I have argued against the claimed benefits of partial classes, and I'll be happy to argue against any others that people suggest. Let me next argue that partial classes not only give no benefit, but that they also do harm.

The primary goal of software engineering is to create software engineering best practices in which programmers can reason about software in a modular fashion. Classes, for instance, enable us to think about one algorithm at a time, and to ignore all of the other parts of the software. Imagine trying to prove that your implementation of a binary tree is correct if it depends upon the operation of your GUI? Yeah, that's ridiculous, and that's why we write modular programs.

Now suppose that you have written a module so complicated---so multi-faceted---that you believe that some parts of its definition should be expressed separately from the rest. This suggests you believe (1) that your module expresses at least two different aspects of the problem, (2) that a programmer can reason about each independently, and (3) that any attempt to reason about them as a single unit will lead to unnecessary confusion. All of these are reasons to place the second aspect of your module into a separate module, not a separate file. In fact, many design patterns describe interfaces which tackle precisely this sort of fine-grained interaction among modules. The only reason to keep them in one module is programmer laziness. In this case, the partial feature enables the programmer to defer good design; he may get the code to work faster, but may cause headaches for all of the programmers who must maintain the code.

Additionally, as a programmer, I find it valuable to see the entire definition of an algorithm (feel free to disagree; let me know why in the comments). I don't necessarily look at the entire definition, but I think it is critical to be able to find any code which contradicts my understanding of code. In this case, a single definition (or at least a single file) enables me to quickly gather all factors which contribute to the operation of an algorithm. From my experience with C#, partial class definitions make it harder to gather all factors, and make it difficult to be sure I have found all of them.

Virtual methods might cause this problem as well.

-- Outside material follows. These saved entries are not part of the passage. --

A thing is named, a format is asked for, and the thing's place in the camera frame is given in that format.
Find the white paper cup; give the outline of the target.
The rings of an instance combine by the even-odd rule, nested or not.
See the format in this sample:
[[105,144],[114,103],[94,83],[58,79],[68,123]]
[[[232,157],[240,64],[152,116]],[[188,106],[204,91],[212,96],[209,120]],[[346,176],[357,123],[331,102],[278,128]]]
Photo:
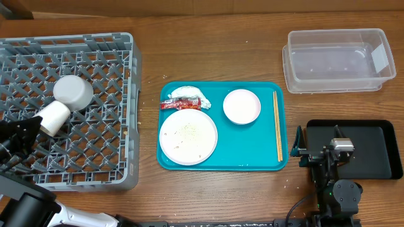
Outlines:
[[42,117],[40,130],[50,137],[54,137],[70,116],[70,109],[65,104],[55,100],[34,117]]

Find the small pink bowl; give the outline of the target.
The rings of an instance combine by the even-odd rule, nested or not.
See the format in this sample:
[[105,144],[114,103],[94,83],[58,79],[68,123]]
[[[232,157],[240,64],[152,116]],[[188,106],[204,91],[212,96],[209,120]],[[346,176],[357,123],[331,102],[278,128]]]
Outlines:
[[227,94],[223,101],[226,117],[238,125],[254,122],[260,115],[261,102],[257,95],[249,90],[238,89]]

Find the grey plastic bowl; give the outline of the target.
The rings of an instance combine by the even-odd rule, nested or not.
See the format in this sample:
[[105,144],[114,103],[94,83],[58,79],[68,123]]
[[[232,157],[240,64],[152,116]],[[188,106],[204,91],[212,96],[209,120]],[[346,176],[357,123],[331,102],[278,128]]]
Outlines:
[[70,111],[85,109],[92,101],[92,85],[75,75],[66,75],[56,81],[53,88],[54,98],[65,104]]

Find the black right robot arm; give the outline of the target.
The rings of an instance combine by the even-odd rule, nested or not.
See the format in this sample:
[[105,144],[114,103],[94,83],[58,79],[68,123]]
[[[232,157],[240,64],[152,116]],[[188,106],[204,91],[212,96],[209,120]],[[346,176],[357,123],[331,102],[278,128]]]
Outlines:
[[[285,226],[360,226],[353,215],[359,211],[363,193],[360,184],[339,177],[338,166],[350,161],[354,153],[352,141],[345,137],[339,127],[334,126],[334,138],[321,150],[307,149],[302,127],[297,128],[291,157],[299,157],[299,166],[308,168],[315,192],[297,202],[285,218]],[[290,220],[294,209],[306,200],[317,197],[318,211],[304,219]]]

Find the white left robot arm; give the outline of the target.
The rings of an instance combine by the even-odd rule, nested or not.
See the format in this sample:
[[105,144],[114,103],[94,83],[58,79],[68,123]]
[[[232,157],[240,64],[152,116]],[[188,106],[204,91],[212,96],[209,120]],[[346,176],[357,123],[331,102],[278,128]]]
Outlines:
[[1,121],[1,193],[10,198],[1,211],[1,226],[135,226],[130,219],[105,213],[87,213],[56,201],[56,195],[9,171],[33,153],[42,117]]

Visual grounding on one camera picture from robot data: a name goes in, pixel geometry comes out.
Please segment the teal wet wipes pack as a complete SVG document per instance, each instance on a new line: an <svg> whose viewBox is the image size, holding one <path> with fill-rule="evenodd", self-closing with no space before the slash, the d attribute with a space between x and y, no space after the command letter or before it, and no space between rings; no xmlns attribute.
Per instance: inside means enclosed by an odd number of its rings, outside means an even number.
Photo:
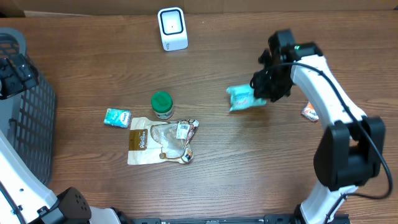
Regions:
<svg viewBox="0 0 398 224"><path fill-rule="evenodd" d="M230 95L230 111L245 110L251 107L264 106L267 101L254 96L254 89L250 84L230 86L226 89Z"/></svg>

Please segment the orange tissue pack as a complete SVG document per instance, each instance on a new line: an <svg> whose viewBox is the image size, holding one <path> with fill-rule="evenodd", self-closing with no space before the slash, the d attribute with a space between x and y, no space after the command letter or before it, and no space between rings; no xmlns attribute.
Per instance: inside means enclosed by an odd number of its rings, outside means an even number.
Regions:
<svg viewBox="0 0 398 224"><path fill-rule="evenodd" d="M307 103L301 114L310 121L317 122L319 120L319 117L310 102Z"/></svg>

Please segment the teal tissue pack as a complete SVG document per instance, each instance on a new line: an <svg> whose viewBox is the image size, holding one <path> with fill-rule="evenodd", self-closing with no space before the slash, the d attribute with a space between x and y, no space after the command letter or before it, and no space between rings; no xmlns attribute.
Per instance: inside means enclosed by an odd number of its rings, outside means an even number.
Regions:
<svg viewBox="0 0 398 224"><path fill-rule="evenodd" d="M106 115L103 123L108 126L127 128L130 123L131 115L131 112L127 110L108 108L106 110Z"/></svg>

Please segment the green lid jar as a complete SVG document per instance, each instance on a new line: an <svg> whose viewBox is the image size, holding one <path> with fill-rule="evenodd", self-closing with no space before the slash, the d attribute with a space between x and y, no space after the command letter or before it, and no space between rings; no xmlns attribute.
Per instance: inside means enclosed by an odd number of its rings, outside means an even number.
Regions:
<svg viewBox="0 0 398 224"><path fill-rule="evenodd" d="M151 106L159 119L169 119L174 113L172 97L165 91L159 91L152 96Z"/></svg>

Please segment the beige snack pouch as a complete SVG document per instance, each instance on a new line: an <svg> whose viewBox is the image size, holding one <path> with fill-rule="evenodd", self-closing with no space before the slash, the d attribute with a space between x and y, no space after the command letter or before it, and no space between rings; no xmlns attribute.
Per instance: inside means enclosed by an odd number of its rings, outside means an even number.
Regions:
<svg viewBox="0 0 398 224"><path fill-rule="evenodd" d="M190 141L199 121L151 121L146 117L133 118L129 133L129 165L178 162L188 164L193 159Z"/></svg>

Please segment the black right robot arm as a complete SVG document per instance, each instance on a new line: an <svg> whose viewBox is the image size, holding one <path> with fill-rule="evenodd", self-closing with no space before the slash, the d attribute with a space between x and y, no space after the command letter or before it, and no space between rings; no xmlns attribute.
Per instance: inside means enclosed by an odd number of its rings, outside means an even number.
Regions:
<svg viewBox="0 0 398 224"><path fill-rule="evenodd" d="M314 42L297 44L291 30L279 30L258 62L250 86L254 97L275 102L296 85L312 104L323 126L313 157L317 182L291 215L265 215L265 223L349 223L336 215L349 197L384 200L391 196L393 178L382 156L386 127L356 106L330 71Z"/></svg>

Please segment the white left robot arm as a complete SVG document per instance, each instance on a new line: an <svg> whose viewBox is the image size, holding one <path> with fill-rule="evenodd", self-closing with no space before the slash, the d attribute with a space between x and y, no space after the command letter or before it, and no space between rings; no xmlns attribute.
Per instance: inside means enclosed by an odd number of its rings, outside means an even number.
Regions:
<svg viewBox="0 0 398 224"><path fill-rule="evenodd" d="M120 223L74 187L56 195L52 174L56 97L24 54L1 55L1 223Z"/></svg>

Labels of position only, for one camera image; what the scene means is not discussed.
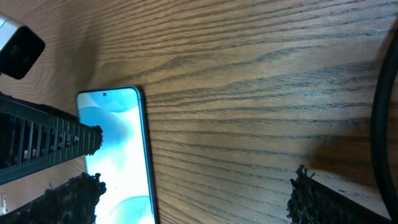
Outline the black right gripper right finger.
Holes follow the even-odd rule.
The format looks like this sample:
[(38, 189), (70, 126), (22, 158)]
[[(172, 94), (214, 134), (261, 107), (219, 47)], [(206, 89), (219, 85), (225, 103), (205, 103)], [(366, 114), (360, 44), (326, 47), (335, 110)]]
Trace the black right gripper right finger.
[(287, 217), (298, 224), (392, 224), (366, 207), (350, 200), (313, 179), (300, 165), (291, 179), (292, 193)]

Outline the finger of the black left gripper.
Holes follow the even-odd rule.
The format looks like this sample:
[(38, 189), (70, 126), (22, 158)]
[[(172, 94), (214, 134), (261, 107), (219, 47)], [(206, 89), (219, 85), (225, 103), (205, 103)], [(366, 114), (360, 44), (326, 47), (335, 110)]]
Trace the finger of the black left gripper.
[(83, 155), (102, 145), (103, 131), (77, 116), (1, 93), (1, 184)]

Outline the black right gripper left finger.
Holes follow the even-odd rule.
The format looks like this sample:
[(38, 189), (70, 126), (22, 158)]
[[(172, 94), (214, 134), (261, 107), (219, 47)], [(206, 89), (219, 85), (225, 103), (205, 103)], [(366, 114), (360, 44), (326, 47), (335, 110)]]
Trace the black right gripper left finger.
[(100, 174), (85, 172), (39, 198), (1, 216), (1, 224), (92, 224), (95, 207), (106, 192)]

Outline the Samsung Galaxy smartphone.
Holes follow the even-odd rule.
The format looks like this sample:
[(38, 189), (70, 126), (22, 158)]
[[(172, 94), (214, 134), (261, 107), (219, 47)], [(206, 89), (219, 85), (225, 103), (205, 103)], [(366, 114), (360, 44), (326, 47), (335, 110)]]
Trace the Samsung Galaxy smartphone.
[(85, 157), (90, 175), (99, 173), (106, 192), (95, 207), (96, 223), (158, 223), (155, 175), (145, 99), (136, 86), (81, 91), (81, 123), (103, 130), (101, 147)]

However, virtual methods are more restricted. First, they are marked virtual. Second, I know immediately where to find refinements of virtual methods: lower in the inheritance tree. Partial definitions have an arbitrary number of components---they can be anywhere provided they are combined at compile time.

Some may counter that these arguments all suggest a feature-rich integrated development environment. Sure. I'm in favor of good tools. But (1) I appreciate languages which don't require IDE support to read, because sometimes you read code on a website, a book, or other media, and (2) even the best of the best tools don't yet support this style of code browsing. I've been using Visual Studio 2008 at work, and it can't even list all of the subclasses of a base class for me! Enumerating all parts of a partial definition is equally challenging.

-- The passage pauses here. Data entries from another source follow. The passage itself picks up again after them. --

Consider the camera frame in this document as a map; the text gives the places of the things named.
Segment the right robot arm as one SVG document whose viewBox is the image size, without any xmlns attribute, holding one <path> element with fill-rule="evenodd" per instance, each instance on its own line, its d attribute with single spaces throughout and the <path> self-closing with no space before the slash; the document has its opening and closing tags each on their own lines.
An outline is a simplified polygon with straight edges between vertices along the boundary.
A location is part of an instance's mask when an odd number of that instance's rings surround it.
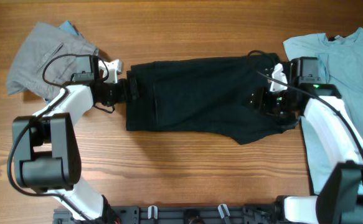
<svg viewBox="0 0 363 224">
<path fill-rule="evenodd" d="M 270 85 L 252 94 L 249 105 L 285 124 L 306 118 L 314 128 L 332 167 L 319 195 L 279 196 L 274 223 L 363 223 L 363 138 L 349 119 L 342 96 L 319 78 L 315 57 L 290 62 L 290 74 L 271 57 L 249 64 Z"/>
</svg>

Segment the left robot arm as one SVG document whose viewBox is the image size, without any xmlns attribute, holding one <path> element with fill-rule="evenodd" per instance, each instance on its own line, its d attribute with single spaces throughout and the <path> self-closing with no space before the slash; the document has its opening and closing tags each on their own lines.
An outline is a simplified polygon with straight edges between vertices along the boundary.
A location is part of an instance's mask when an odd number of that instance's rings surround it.
<svg viewBox="0 0 363 224">
<path fill-rule="evenodd" d="M 13 144 L 7 178 L 19 193 L 53 197 L 75 223 L 120 223 L 105 196 L 82 177 L 82 160 L 74 126 L 99 104 L 113 113 L 117 103 L 137 98 L 136 81 L 119 79 L 123 62 L 106 62 L 96 55 L 75 55 L 76 69 L 63 84 L 43 79 L 60 93 L 42 110 L 12 122 Z"/>
</svg>

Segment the black shorts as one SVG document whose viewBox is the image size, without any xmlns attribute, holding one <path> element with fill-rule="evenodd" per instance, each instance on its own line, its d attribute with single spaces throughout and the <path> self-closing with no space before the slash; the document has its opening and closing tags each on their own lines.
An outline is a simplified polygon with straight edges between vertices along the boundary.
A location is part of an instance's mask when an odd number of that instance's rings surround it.
<svg viewBox="0 0 363 224">
<path fill-rule="evenodd" d="M 159 61 L 131 66 L 138 97 L 126 104 L 128 131 L 221 134 L 248 144 L 295 128 L 295 117 L 277 118 L 250 105 L 269 83 L 262 75 L 277 54 Z"/>
</svg>

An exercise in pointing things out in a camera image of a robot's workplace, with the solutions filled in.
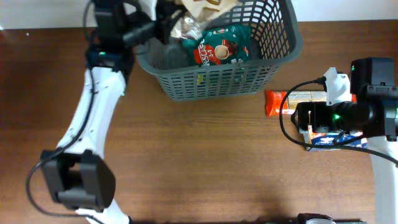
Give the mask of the green Nescafe coffee bag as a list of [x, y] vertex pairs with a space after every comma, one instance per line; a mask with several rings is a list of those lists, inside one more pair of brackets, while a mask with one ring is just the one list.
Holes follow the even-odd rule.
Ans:
[[200, 39], [187, 39], [182, 45], [193, 65], [241, 63], [250, 59], [251, 31], [249, 26], [244, 25], [205, 30]]

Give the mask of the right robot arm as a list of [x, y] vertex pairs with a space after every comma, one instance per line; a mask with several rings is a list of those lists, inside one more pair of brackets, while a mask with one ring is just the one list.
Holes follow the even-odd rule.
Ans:
[[351, 62], [349, 74], [329, 68], [313, 84], [325, 101], [299, 103], [291, 115], [298, 131], [336, 133], [324, 149], [364, 152], [371, 157], [376, 223], [397, 223], [397, 86], [391, 58]]

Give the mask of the beige brown snack pouch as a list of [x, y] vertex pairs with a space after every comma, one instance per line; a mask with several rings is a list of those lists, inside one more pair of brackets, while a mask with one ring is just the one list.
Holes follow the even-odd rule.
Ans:
[[177, 19], [170, 36], [174, 39], [198, 40], [208, 24], [242, 3], [238, 0], [173, 0], [187, 11]]

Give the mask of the multicolour Kleenex tissue pack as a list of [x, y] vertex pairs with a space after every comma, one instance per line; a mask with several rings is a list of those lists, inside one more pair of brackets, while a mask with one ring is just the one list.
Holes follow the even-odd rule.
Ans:
[[332, 146], [334, 143], [341, 143], [354, 139], [349, 142], [347, 146], [367, 148], [368, 142], [366, 138], [359, 139], [363, 134], [361, 131], [352, 131], [350, 133], [314, 133], [312, 127], [308, 126], [307, 131], [299, 131], [303, 136], [306, 144], [313, 144], [316, 146]]

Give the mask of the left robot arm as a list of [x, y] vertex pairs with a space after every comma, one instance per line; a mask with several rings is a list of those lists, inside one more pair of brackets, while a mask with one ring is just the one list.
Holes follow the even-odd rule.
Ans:
[[88, 36], [85, 84], [63, 138], [40, 156], [41, 169], [55, 203], [69, 217], [90, 223], [131, 223], [115, 200], [116, 178], [104, 161], [104, 145], [114, 109], [126, 89], [136, 53], [152, 38], [166, 44], [185, 13], [175, 1], [90, 1], [96, 29]]

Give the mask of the orange spaghetti packet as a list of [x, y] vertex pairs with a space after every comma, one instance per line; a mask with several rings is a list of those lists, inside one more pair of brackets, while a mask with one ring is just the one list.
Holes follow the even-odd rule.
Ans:
[[286, 99], [282, 109], [280, 105], [286, 96], [286, 91], [266, 90], [265, 113], [267, 116], [278, 116], [282, 114], [293, 114], [299, 103], [312, 102], [325, 104], [326, 108], [336, 108], [336, 105], [329, 104], [324, 91], [293, 91]]

My recommendation: avoid the partial keyword, and instead decompose your software into modules sensibly.

1 comment:

Dennis Ferron said...

In regards to your first argument, Microsoft, at least at the time partial classes were introduced, was still stuck in the boneheaded mindset of source control by exclusive checkout of files. So problem #1 is they introduced a language feature to cover a bad design of their source control tools; problem #2 is they introduced it also to cover for a bad code generation design.

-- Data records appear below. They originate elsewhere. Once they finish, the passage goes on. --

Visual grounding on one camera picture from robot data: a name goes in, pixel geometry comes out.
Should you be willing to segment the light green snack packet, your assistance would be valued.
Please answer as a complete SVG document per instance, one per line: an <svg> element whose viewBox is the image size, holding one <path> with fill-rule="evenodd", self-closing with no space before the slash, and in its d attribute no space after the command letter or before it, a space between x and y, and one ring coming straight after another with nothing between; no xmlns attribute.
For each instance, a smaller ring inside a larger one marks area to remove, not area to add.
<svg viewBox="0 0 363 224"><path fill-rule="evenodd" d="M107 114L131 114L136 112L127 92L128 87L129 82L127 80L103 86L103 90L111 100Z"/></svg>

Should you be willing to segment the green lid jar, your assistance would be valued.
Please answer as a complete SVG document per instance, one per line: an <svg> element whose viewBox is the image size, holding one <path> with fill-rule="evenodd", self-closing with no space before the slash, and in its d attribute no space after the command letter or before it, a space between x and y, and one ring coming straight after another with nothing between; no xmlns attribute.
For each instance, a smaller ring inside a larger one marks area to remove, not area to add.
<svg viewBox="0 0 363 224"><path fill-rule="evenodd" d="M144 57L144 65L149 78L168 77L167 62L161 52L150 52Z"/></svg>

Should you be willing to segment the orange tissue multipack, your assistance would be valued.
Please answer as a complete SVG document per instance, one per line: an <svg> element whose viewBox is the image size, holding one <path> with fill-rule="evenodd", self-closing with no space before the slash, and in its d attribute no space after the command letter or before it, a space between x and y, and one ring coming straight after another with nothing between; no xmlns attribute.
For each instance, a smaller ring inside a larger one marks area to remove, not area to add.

It's part of an "out of sight, out of mind" fallacy that Microsoft falls into time and a again: they look at things that really are simple and see that simple things have an austere interface, and then try to make their overly complex things "simple" by hiding the complexity under a rug. But they're mistaking the effect for the cause, trying to emulate the effects of simplicity without actually making anything simpler at all. You can see the effect in the way that every redesign of the look and feel of Office or Media player just hides important menu items without actually making them unneeded, or in the way that every Windows programming advance merely hides the complexity in the software stack underneath it.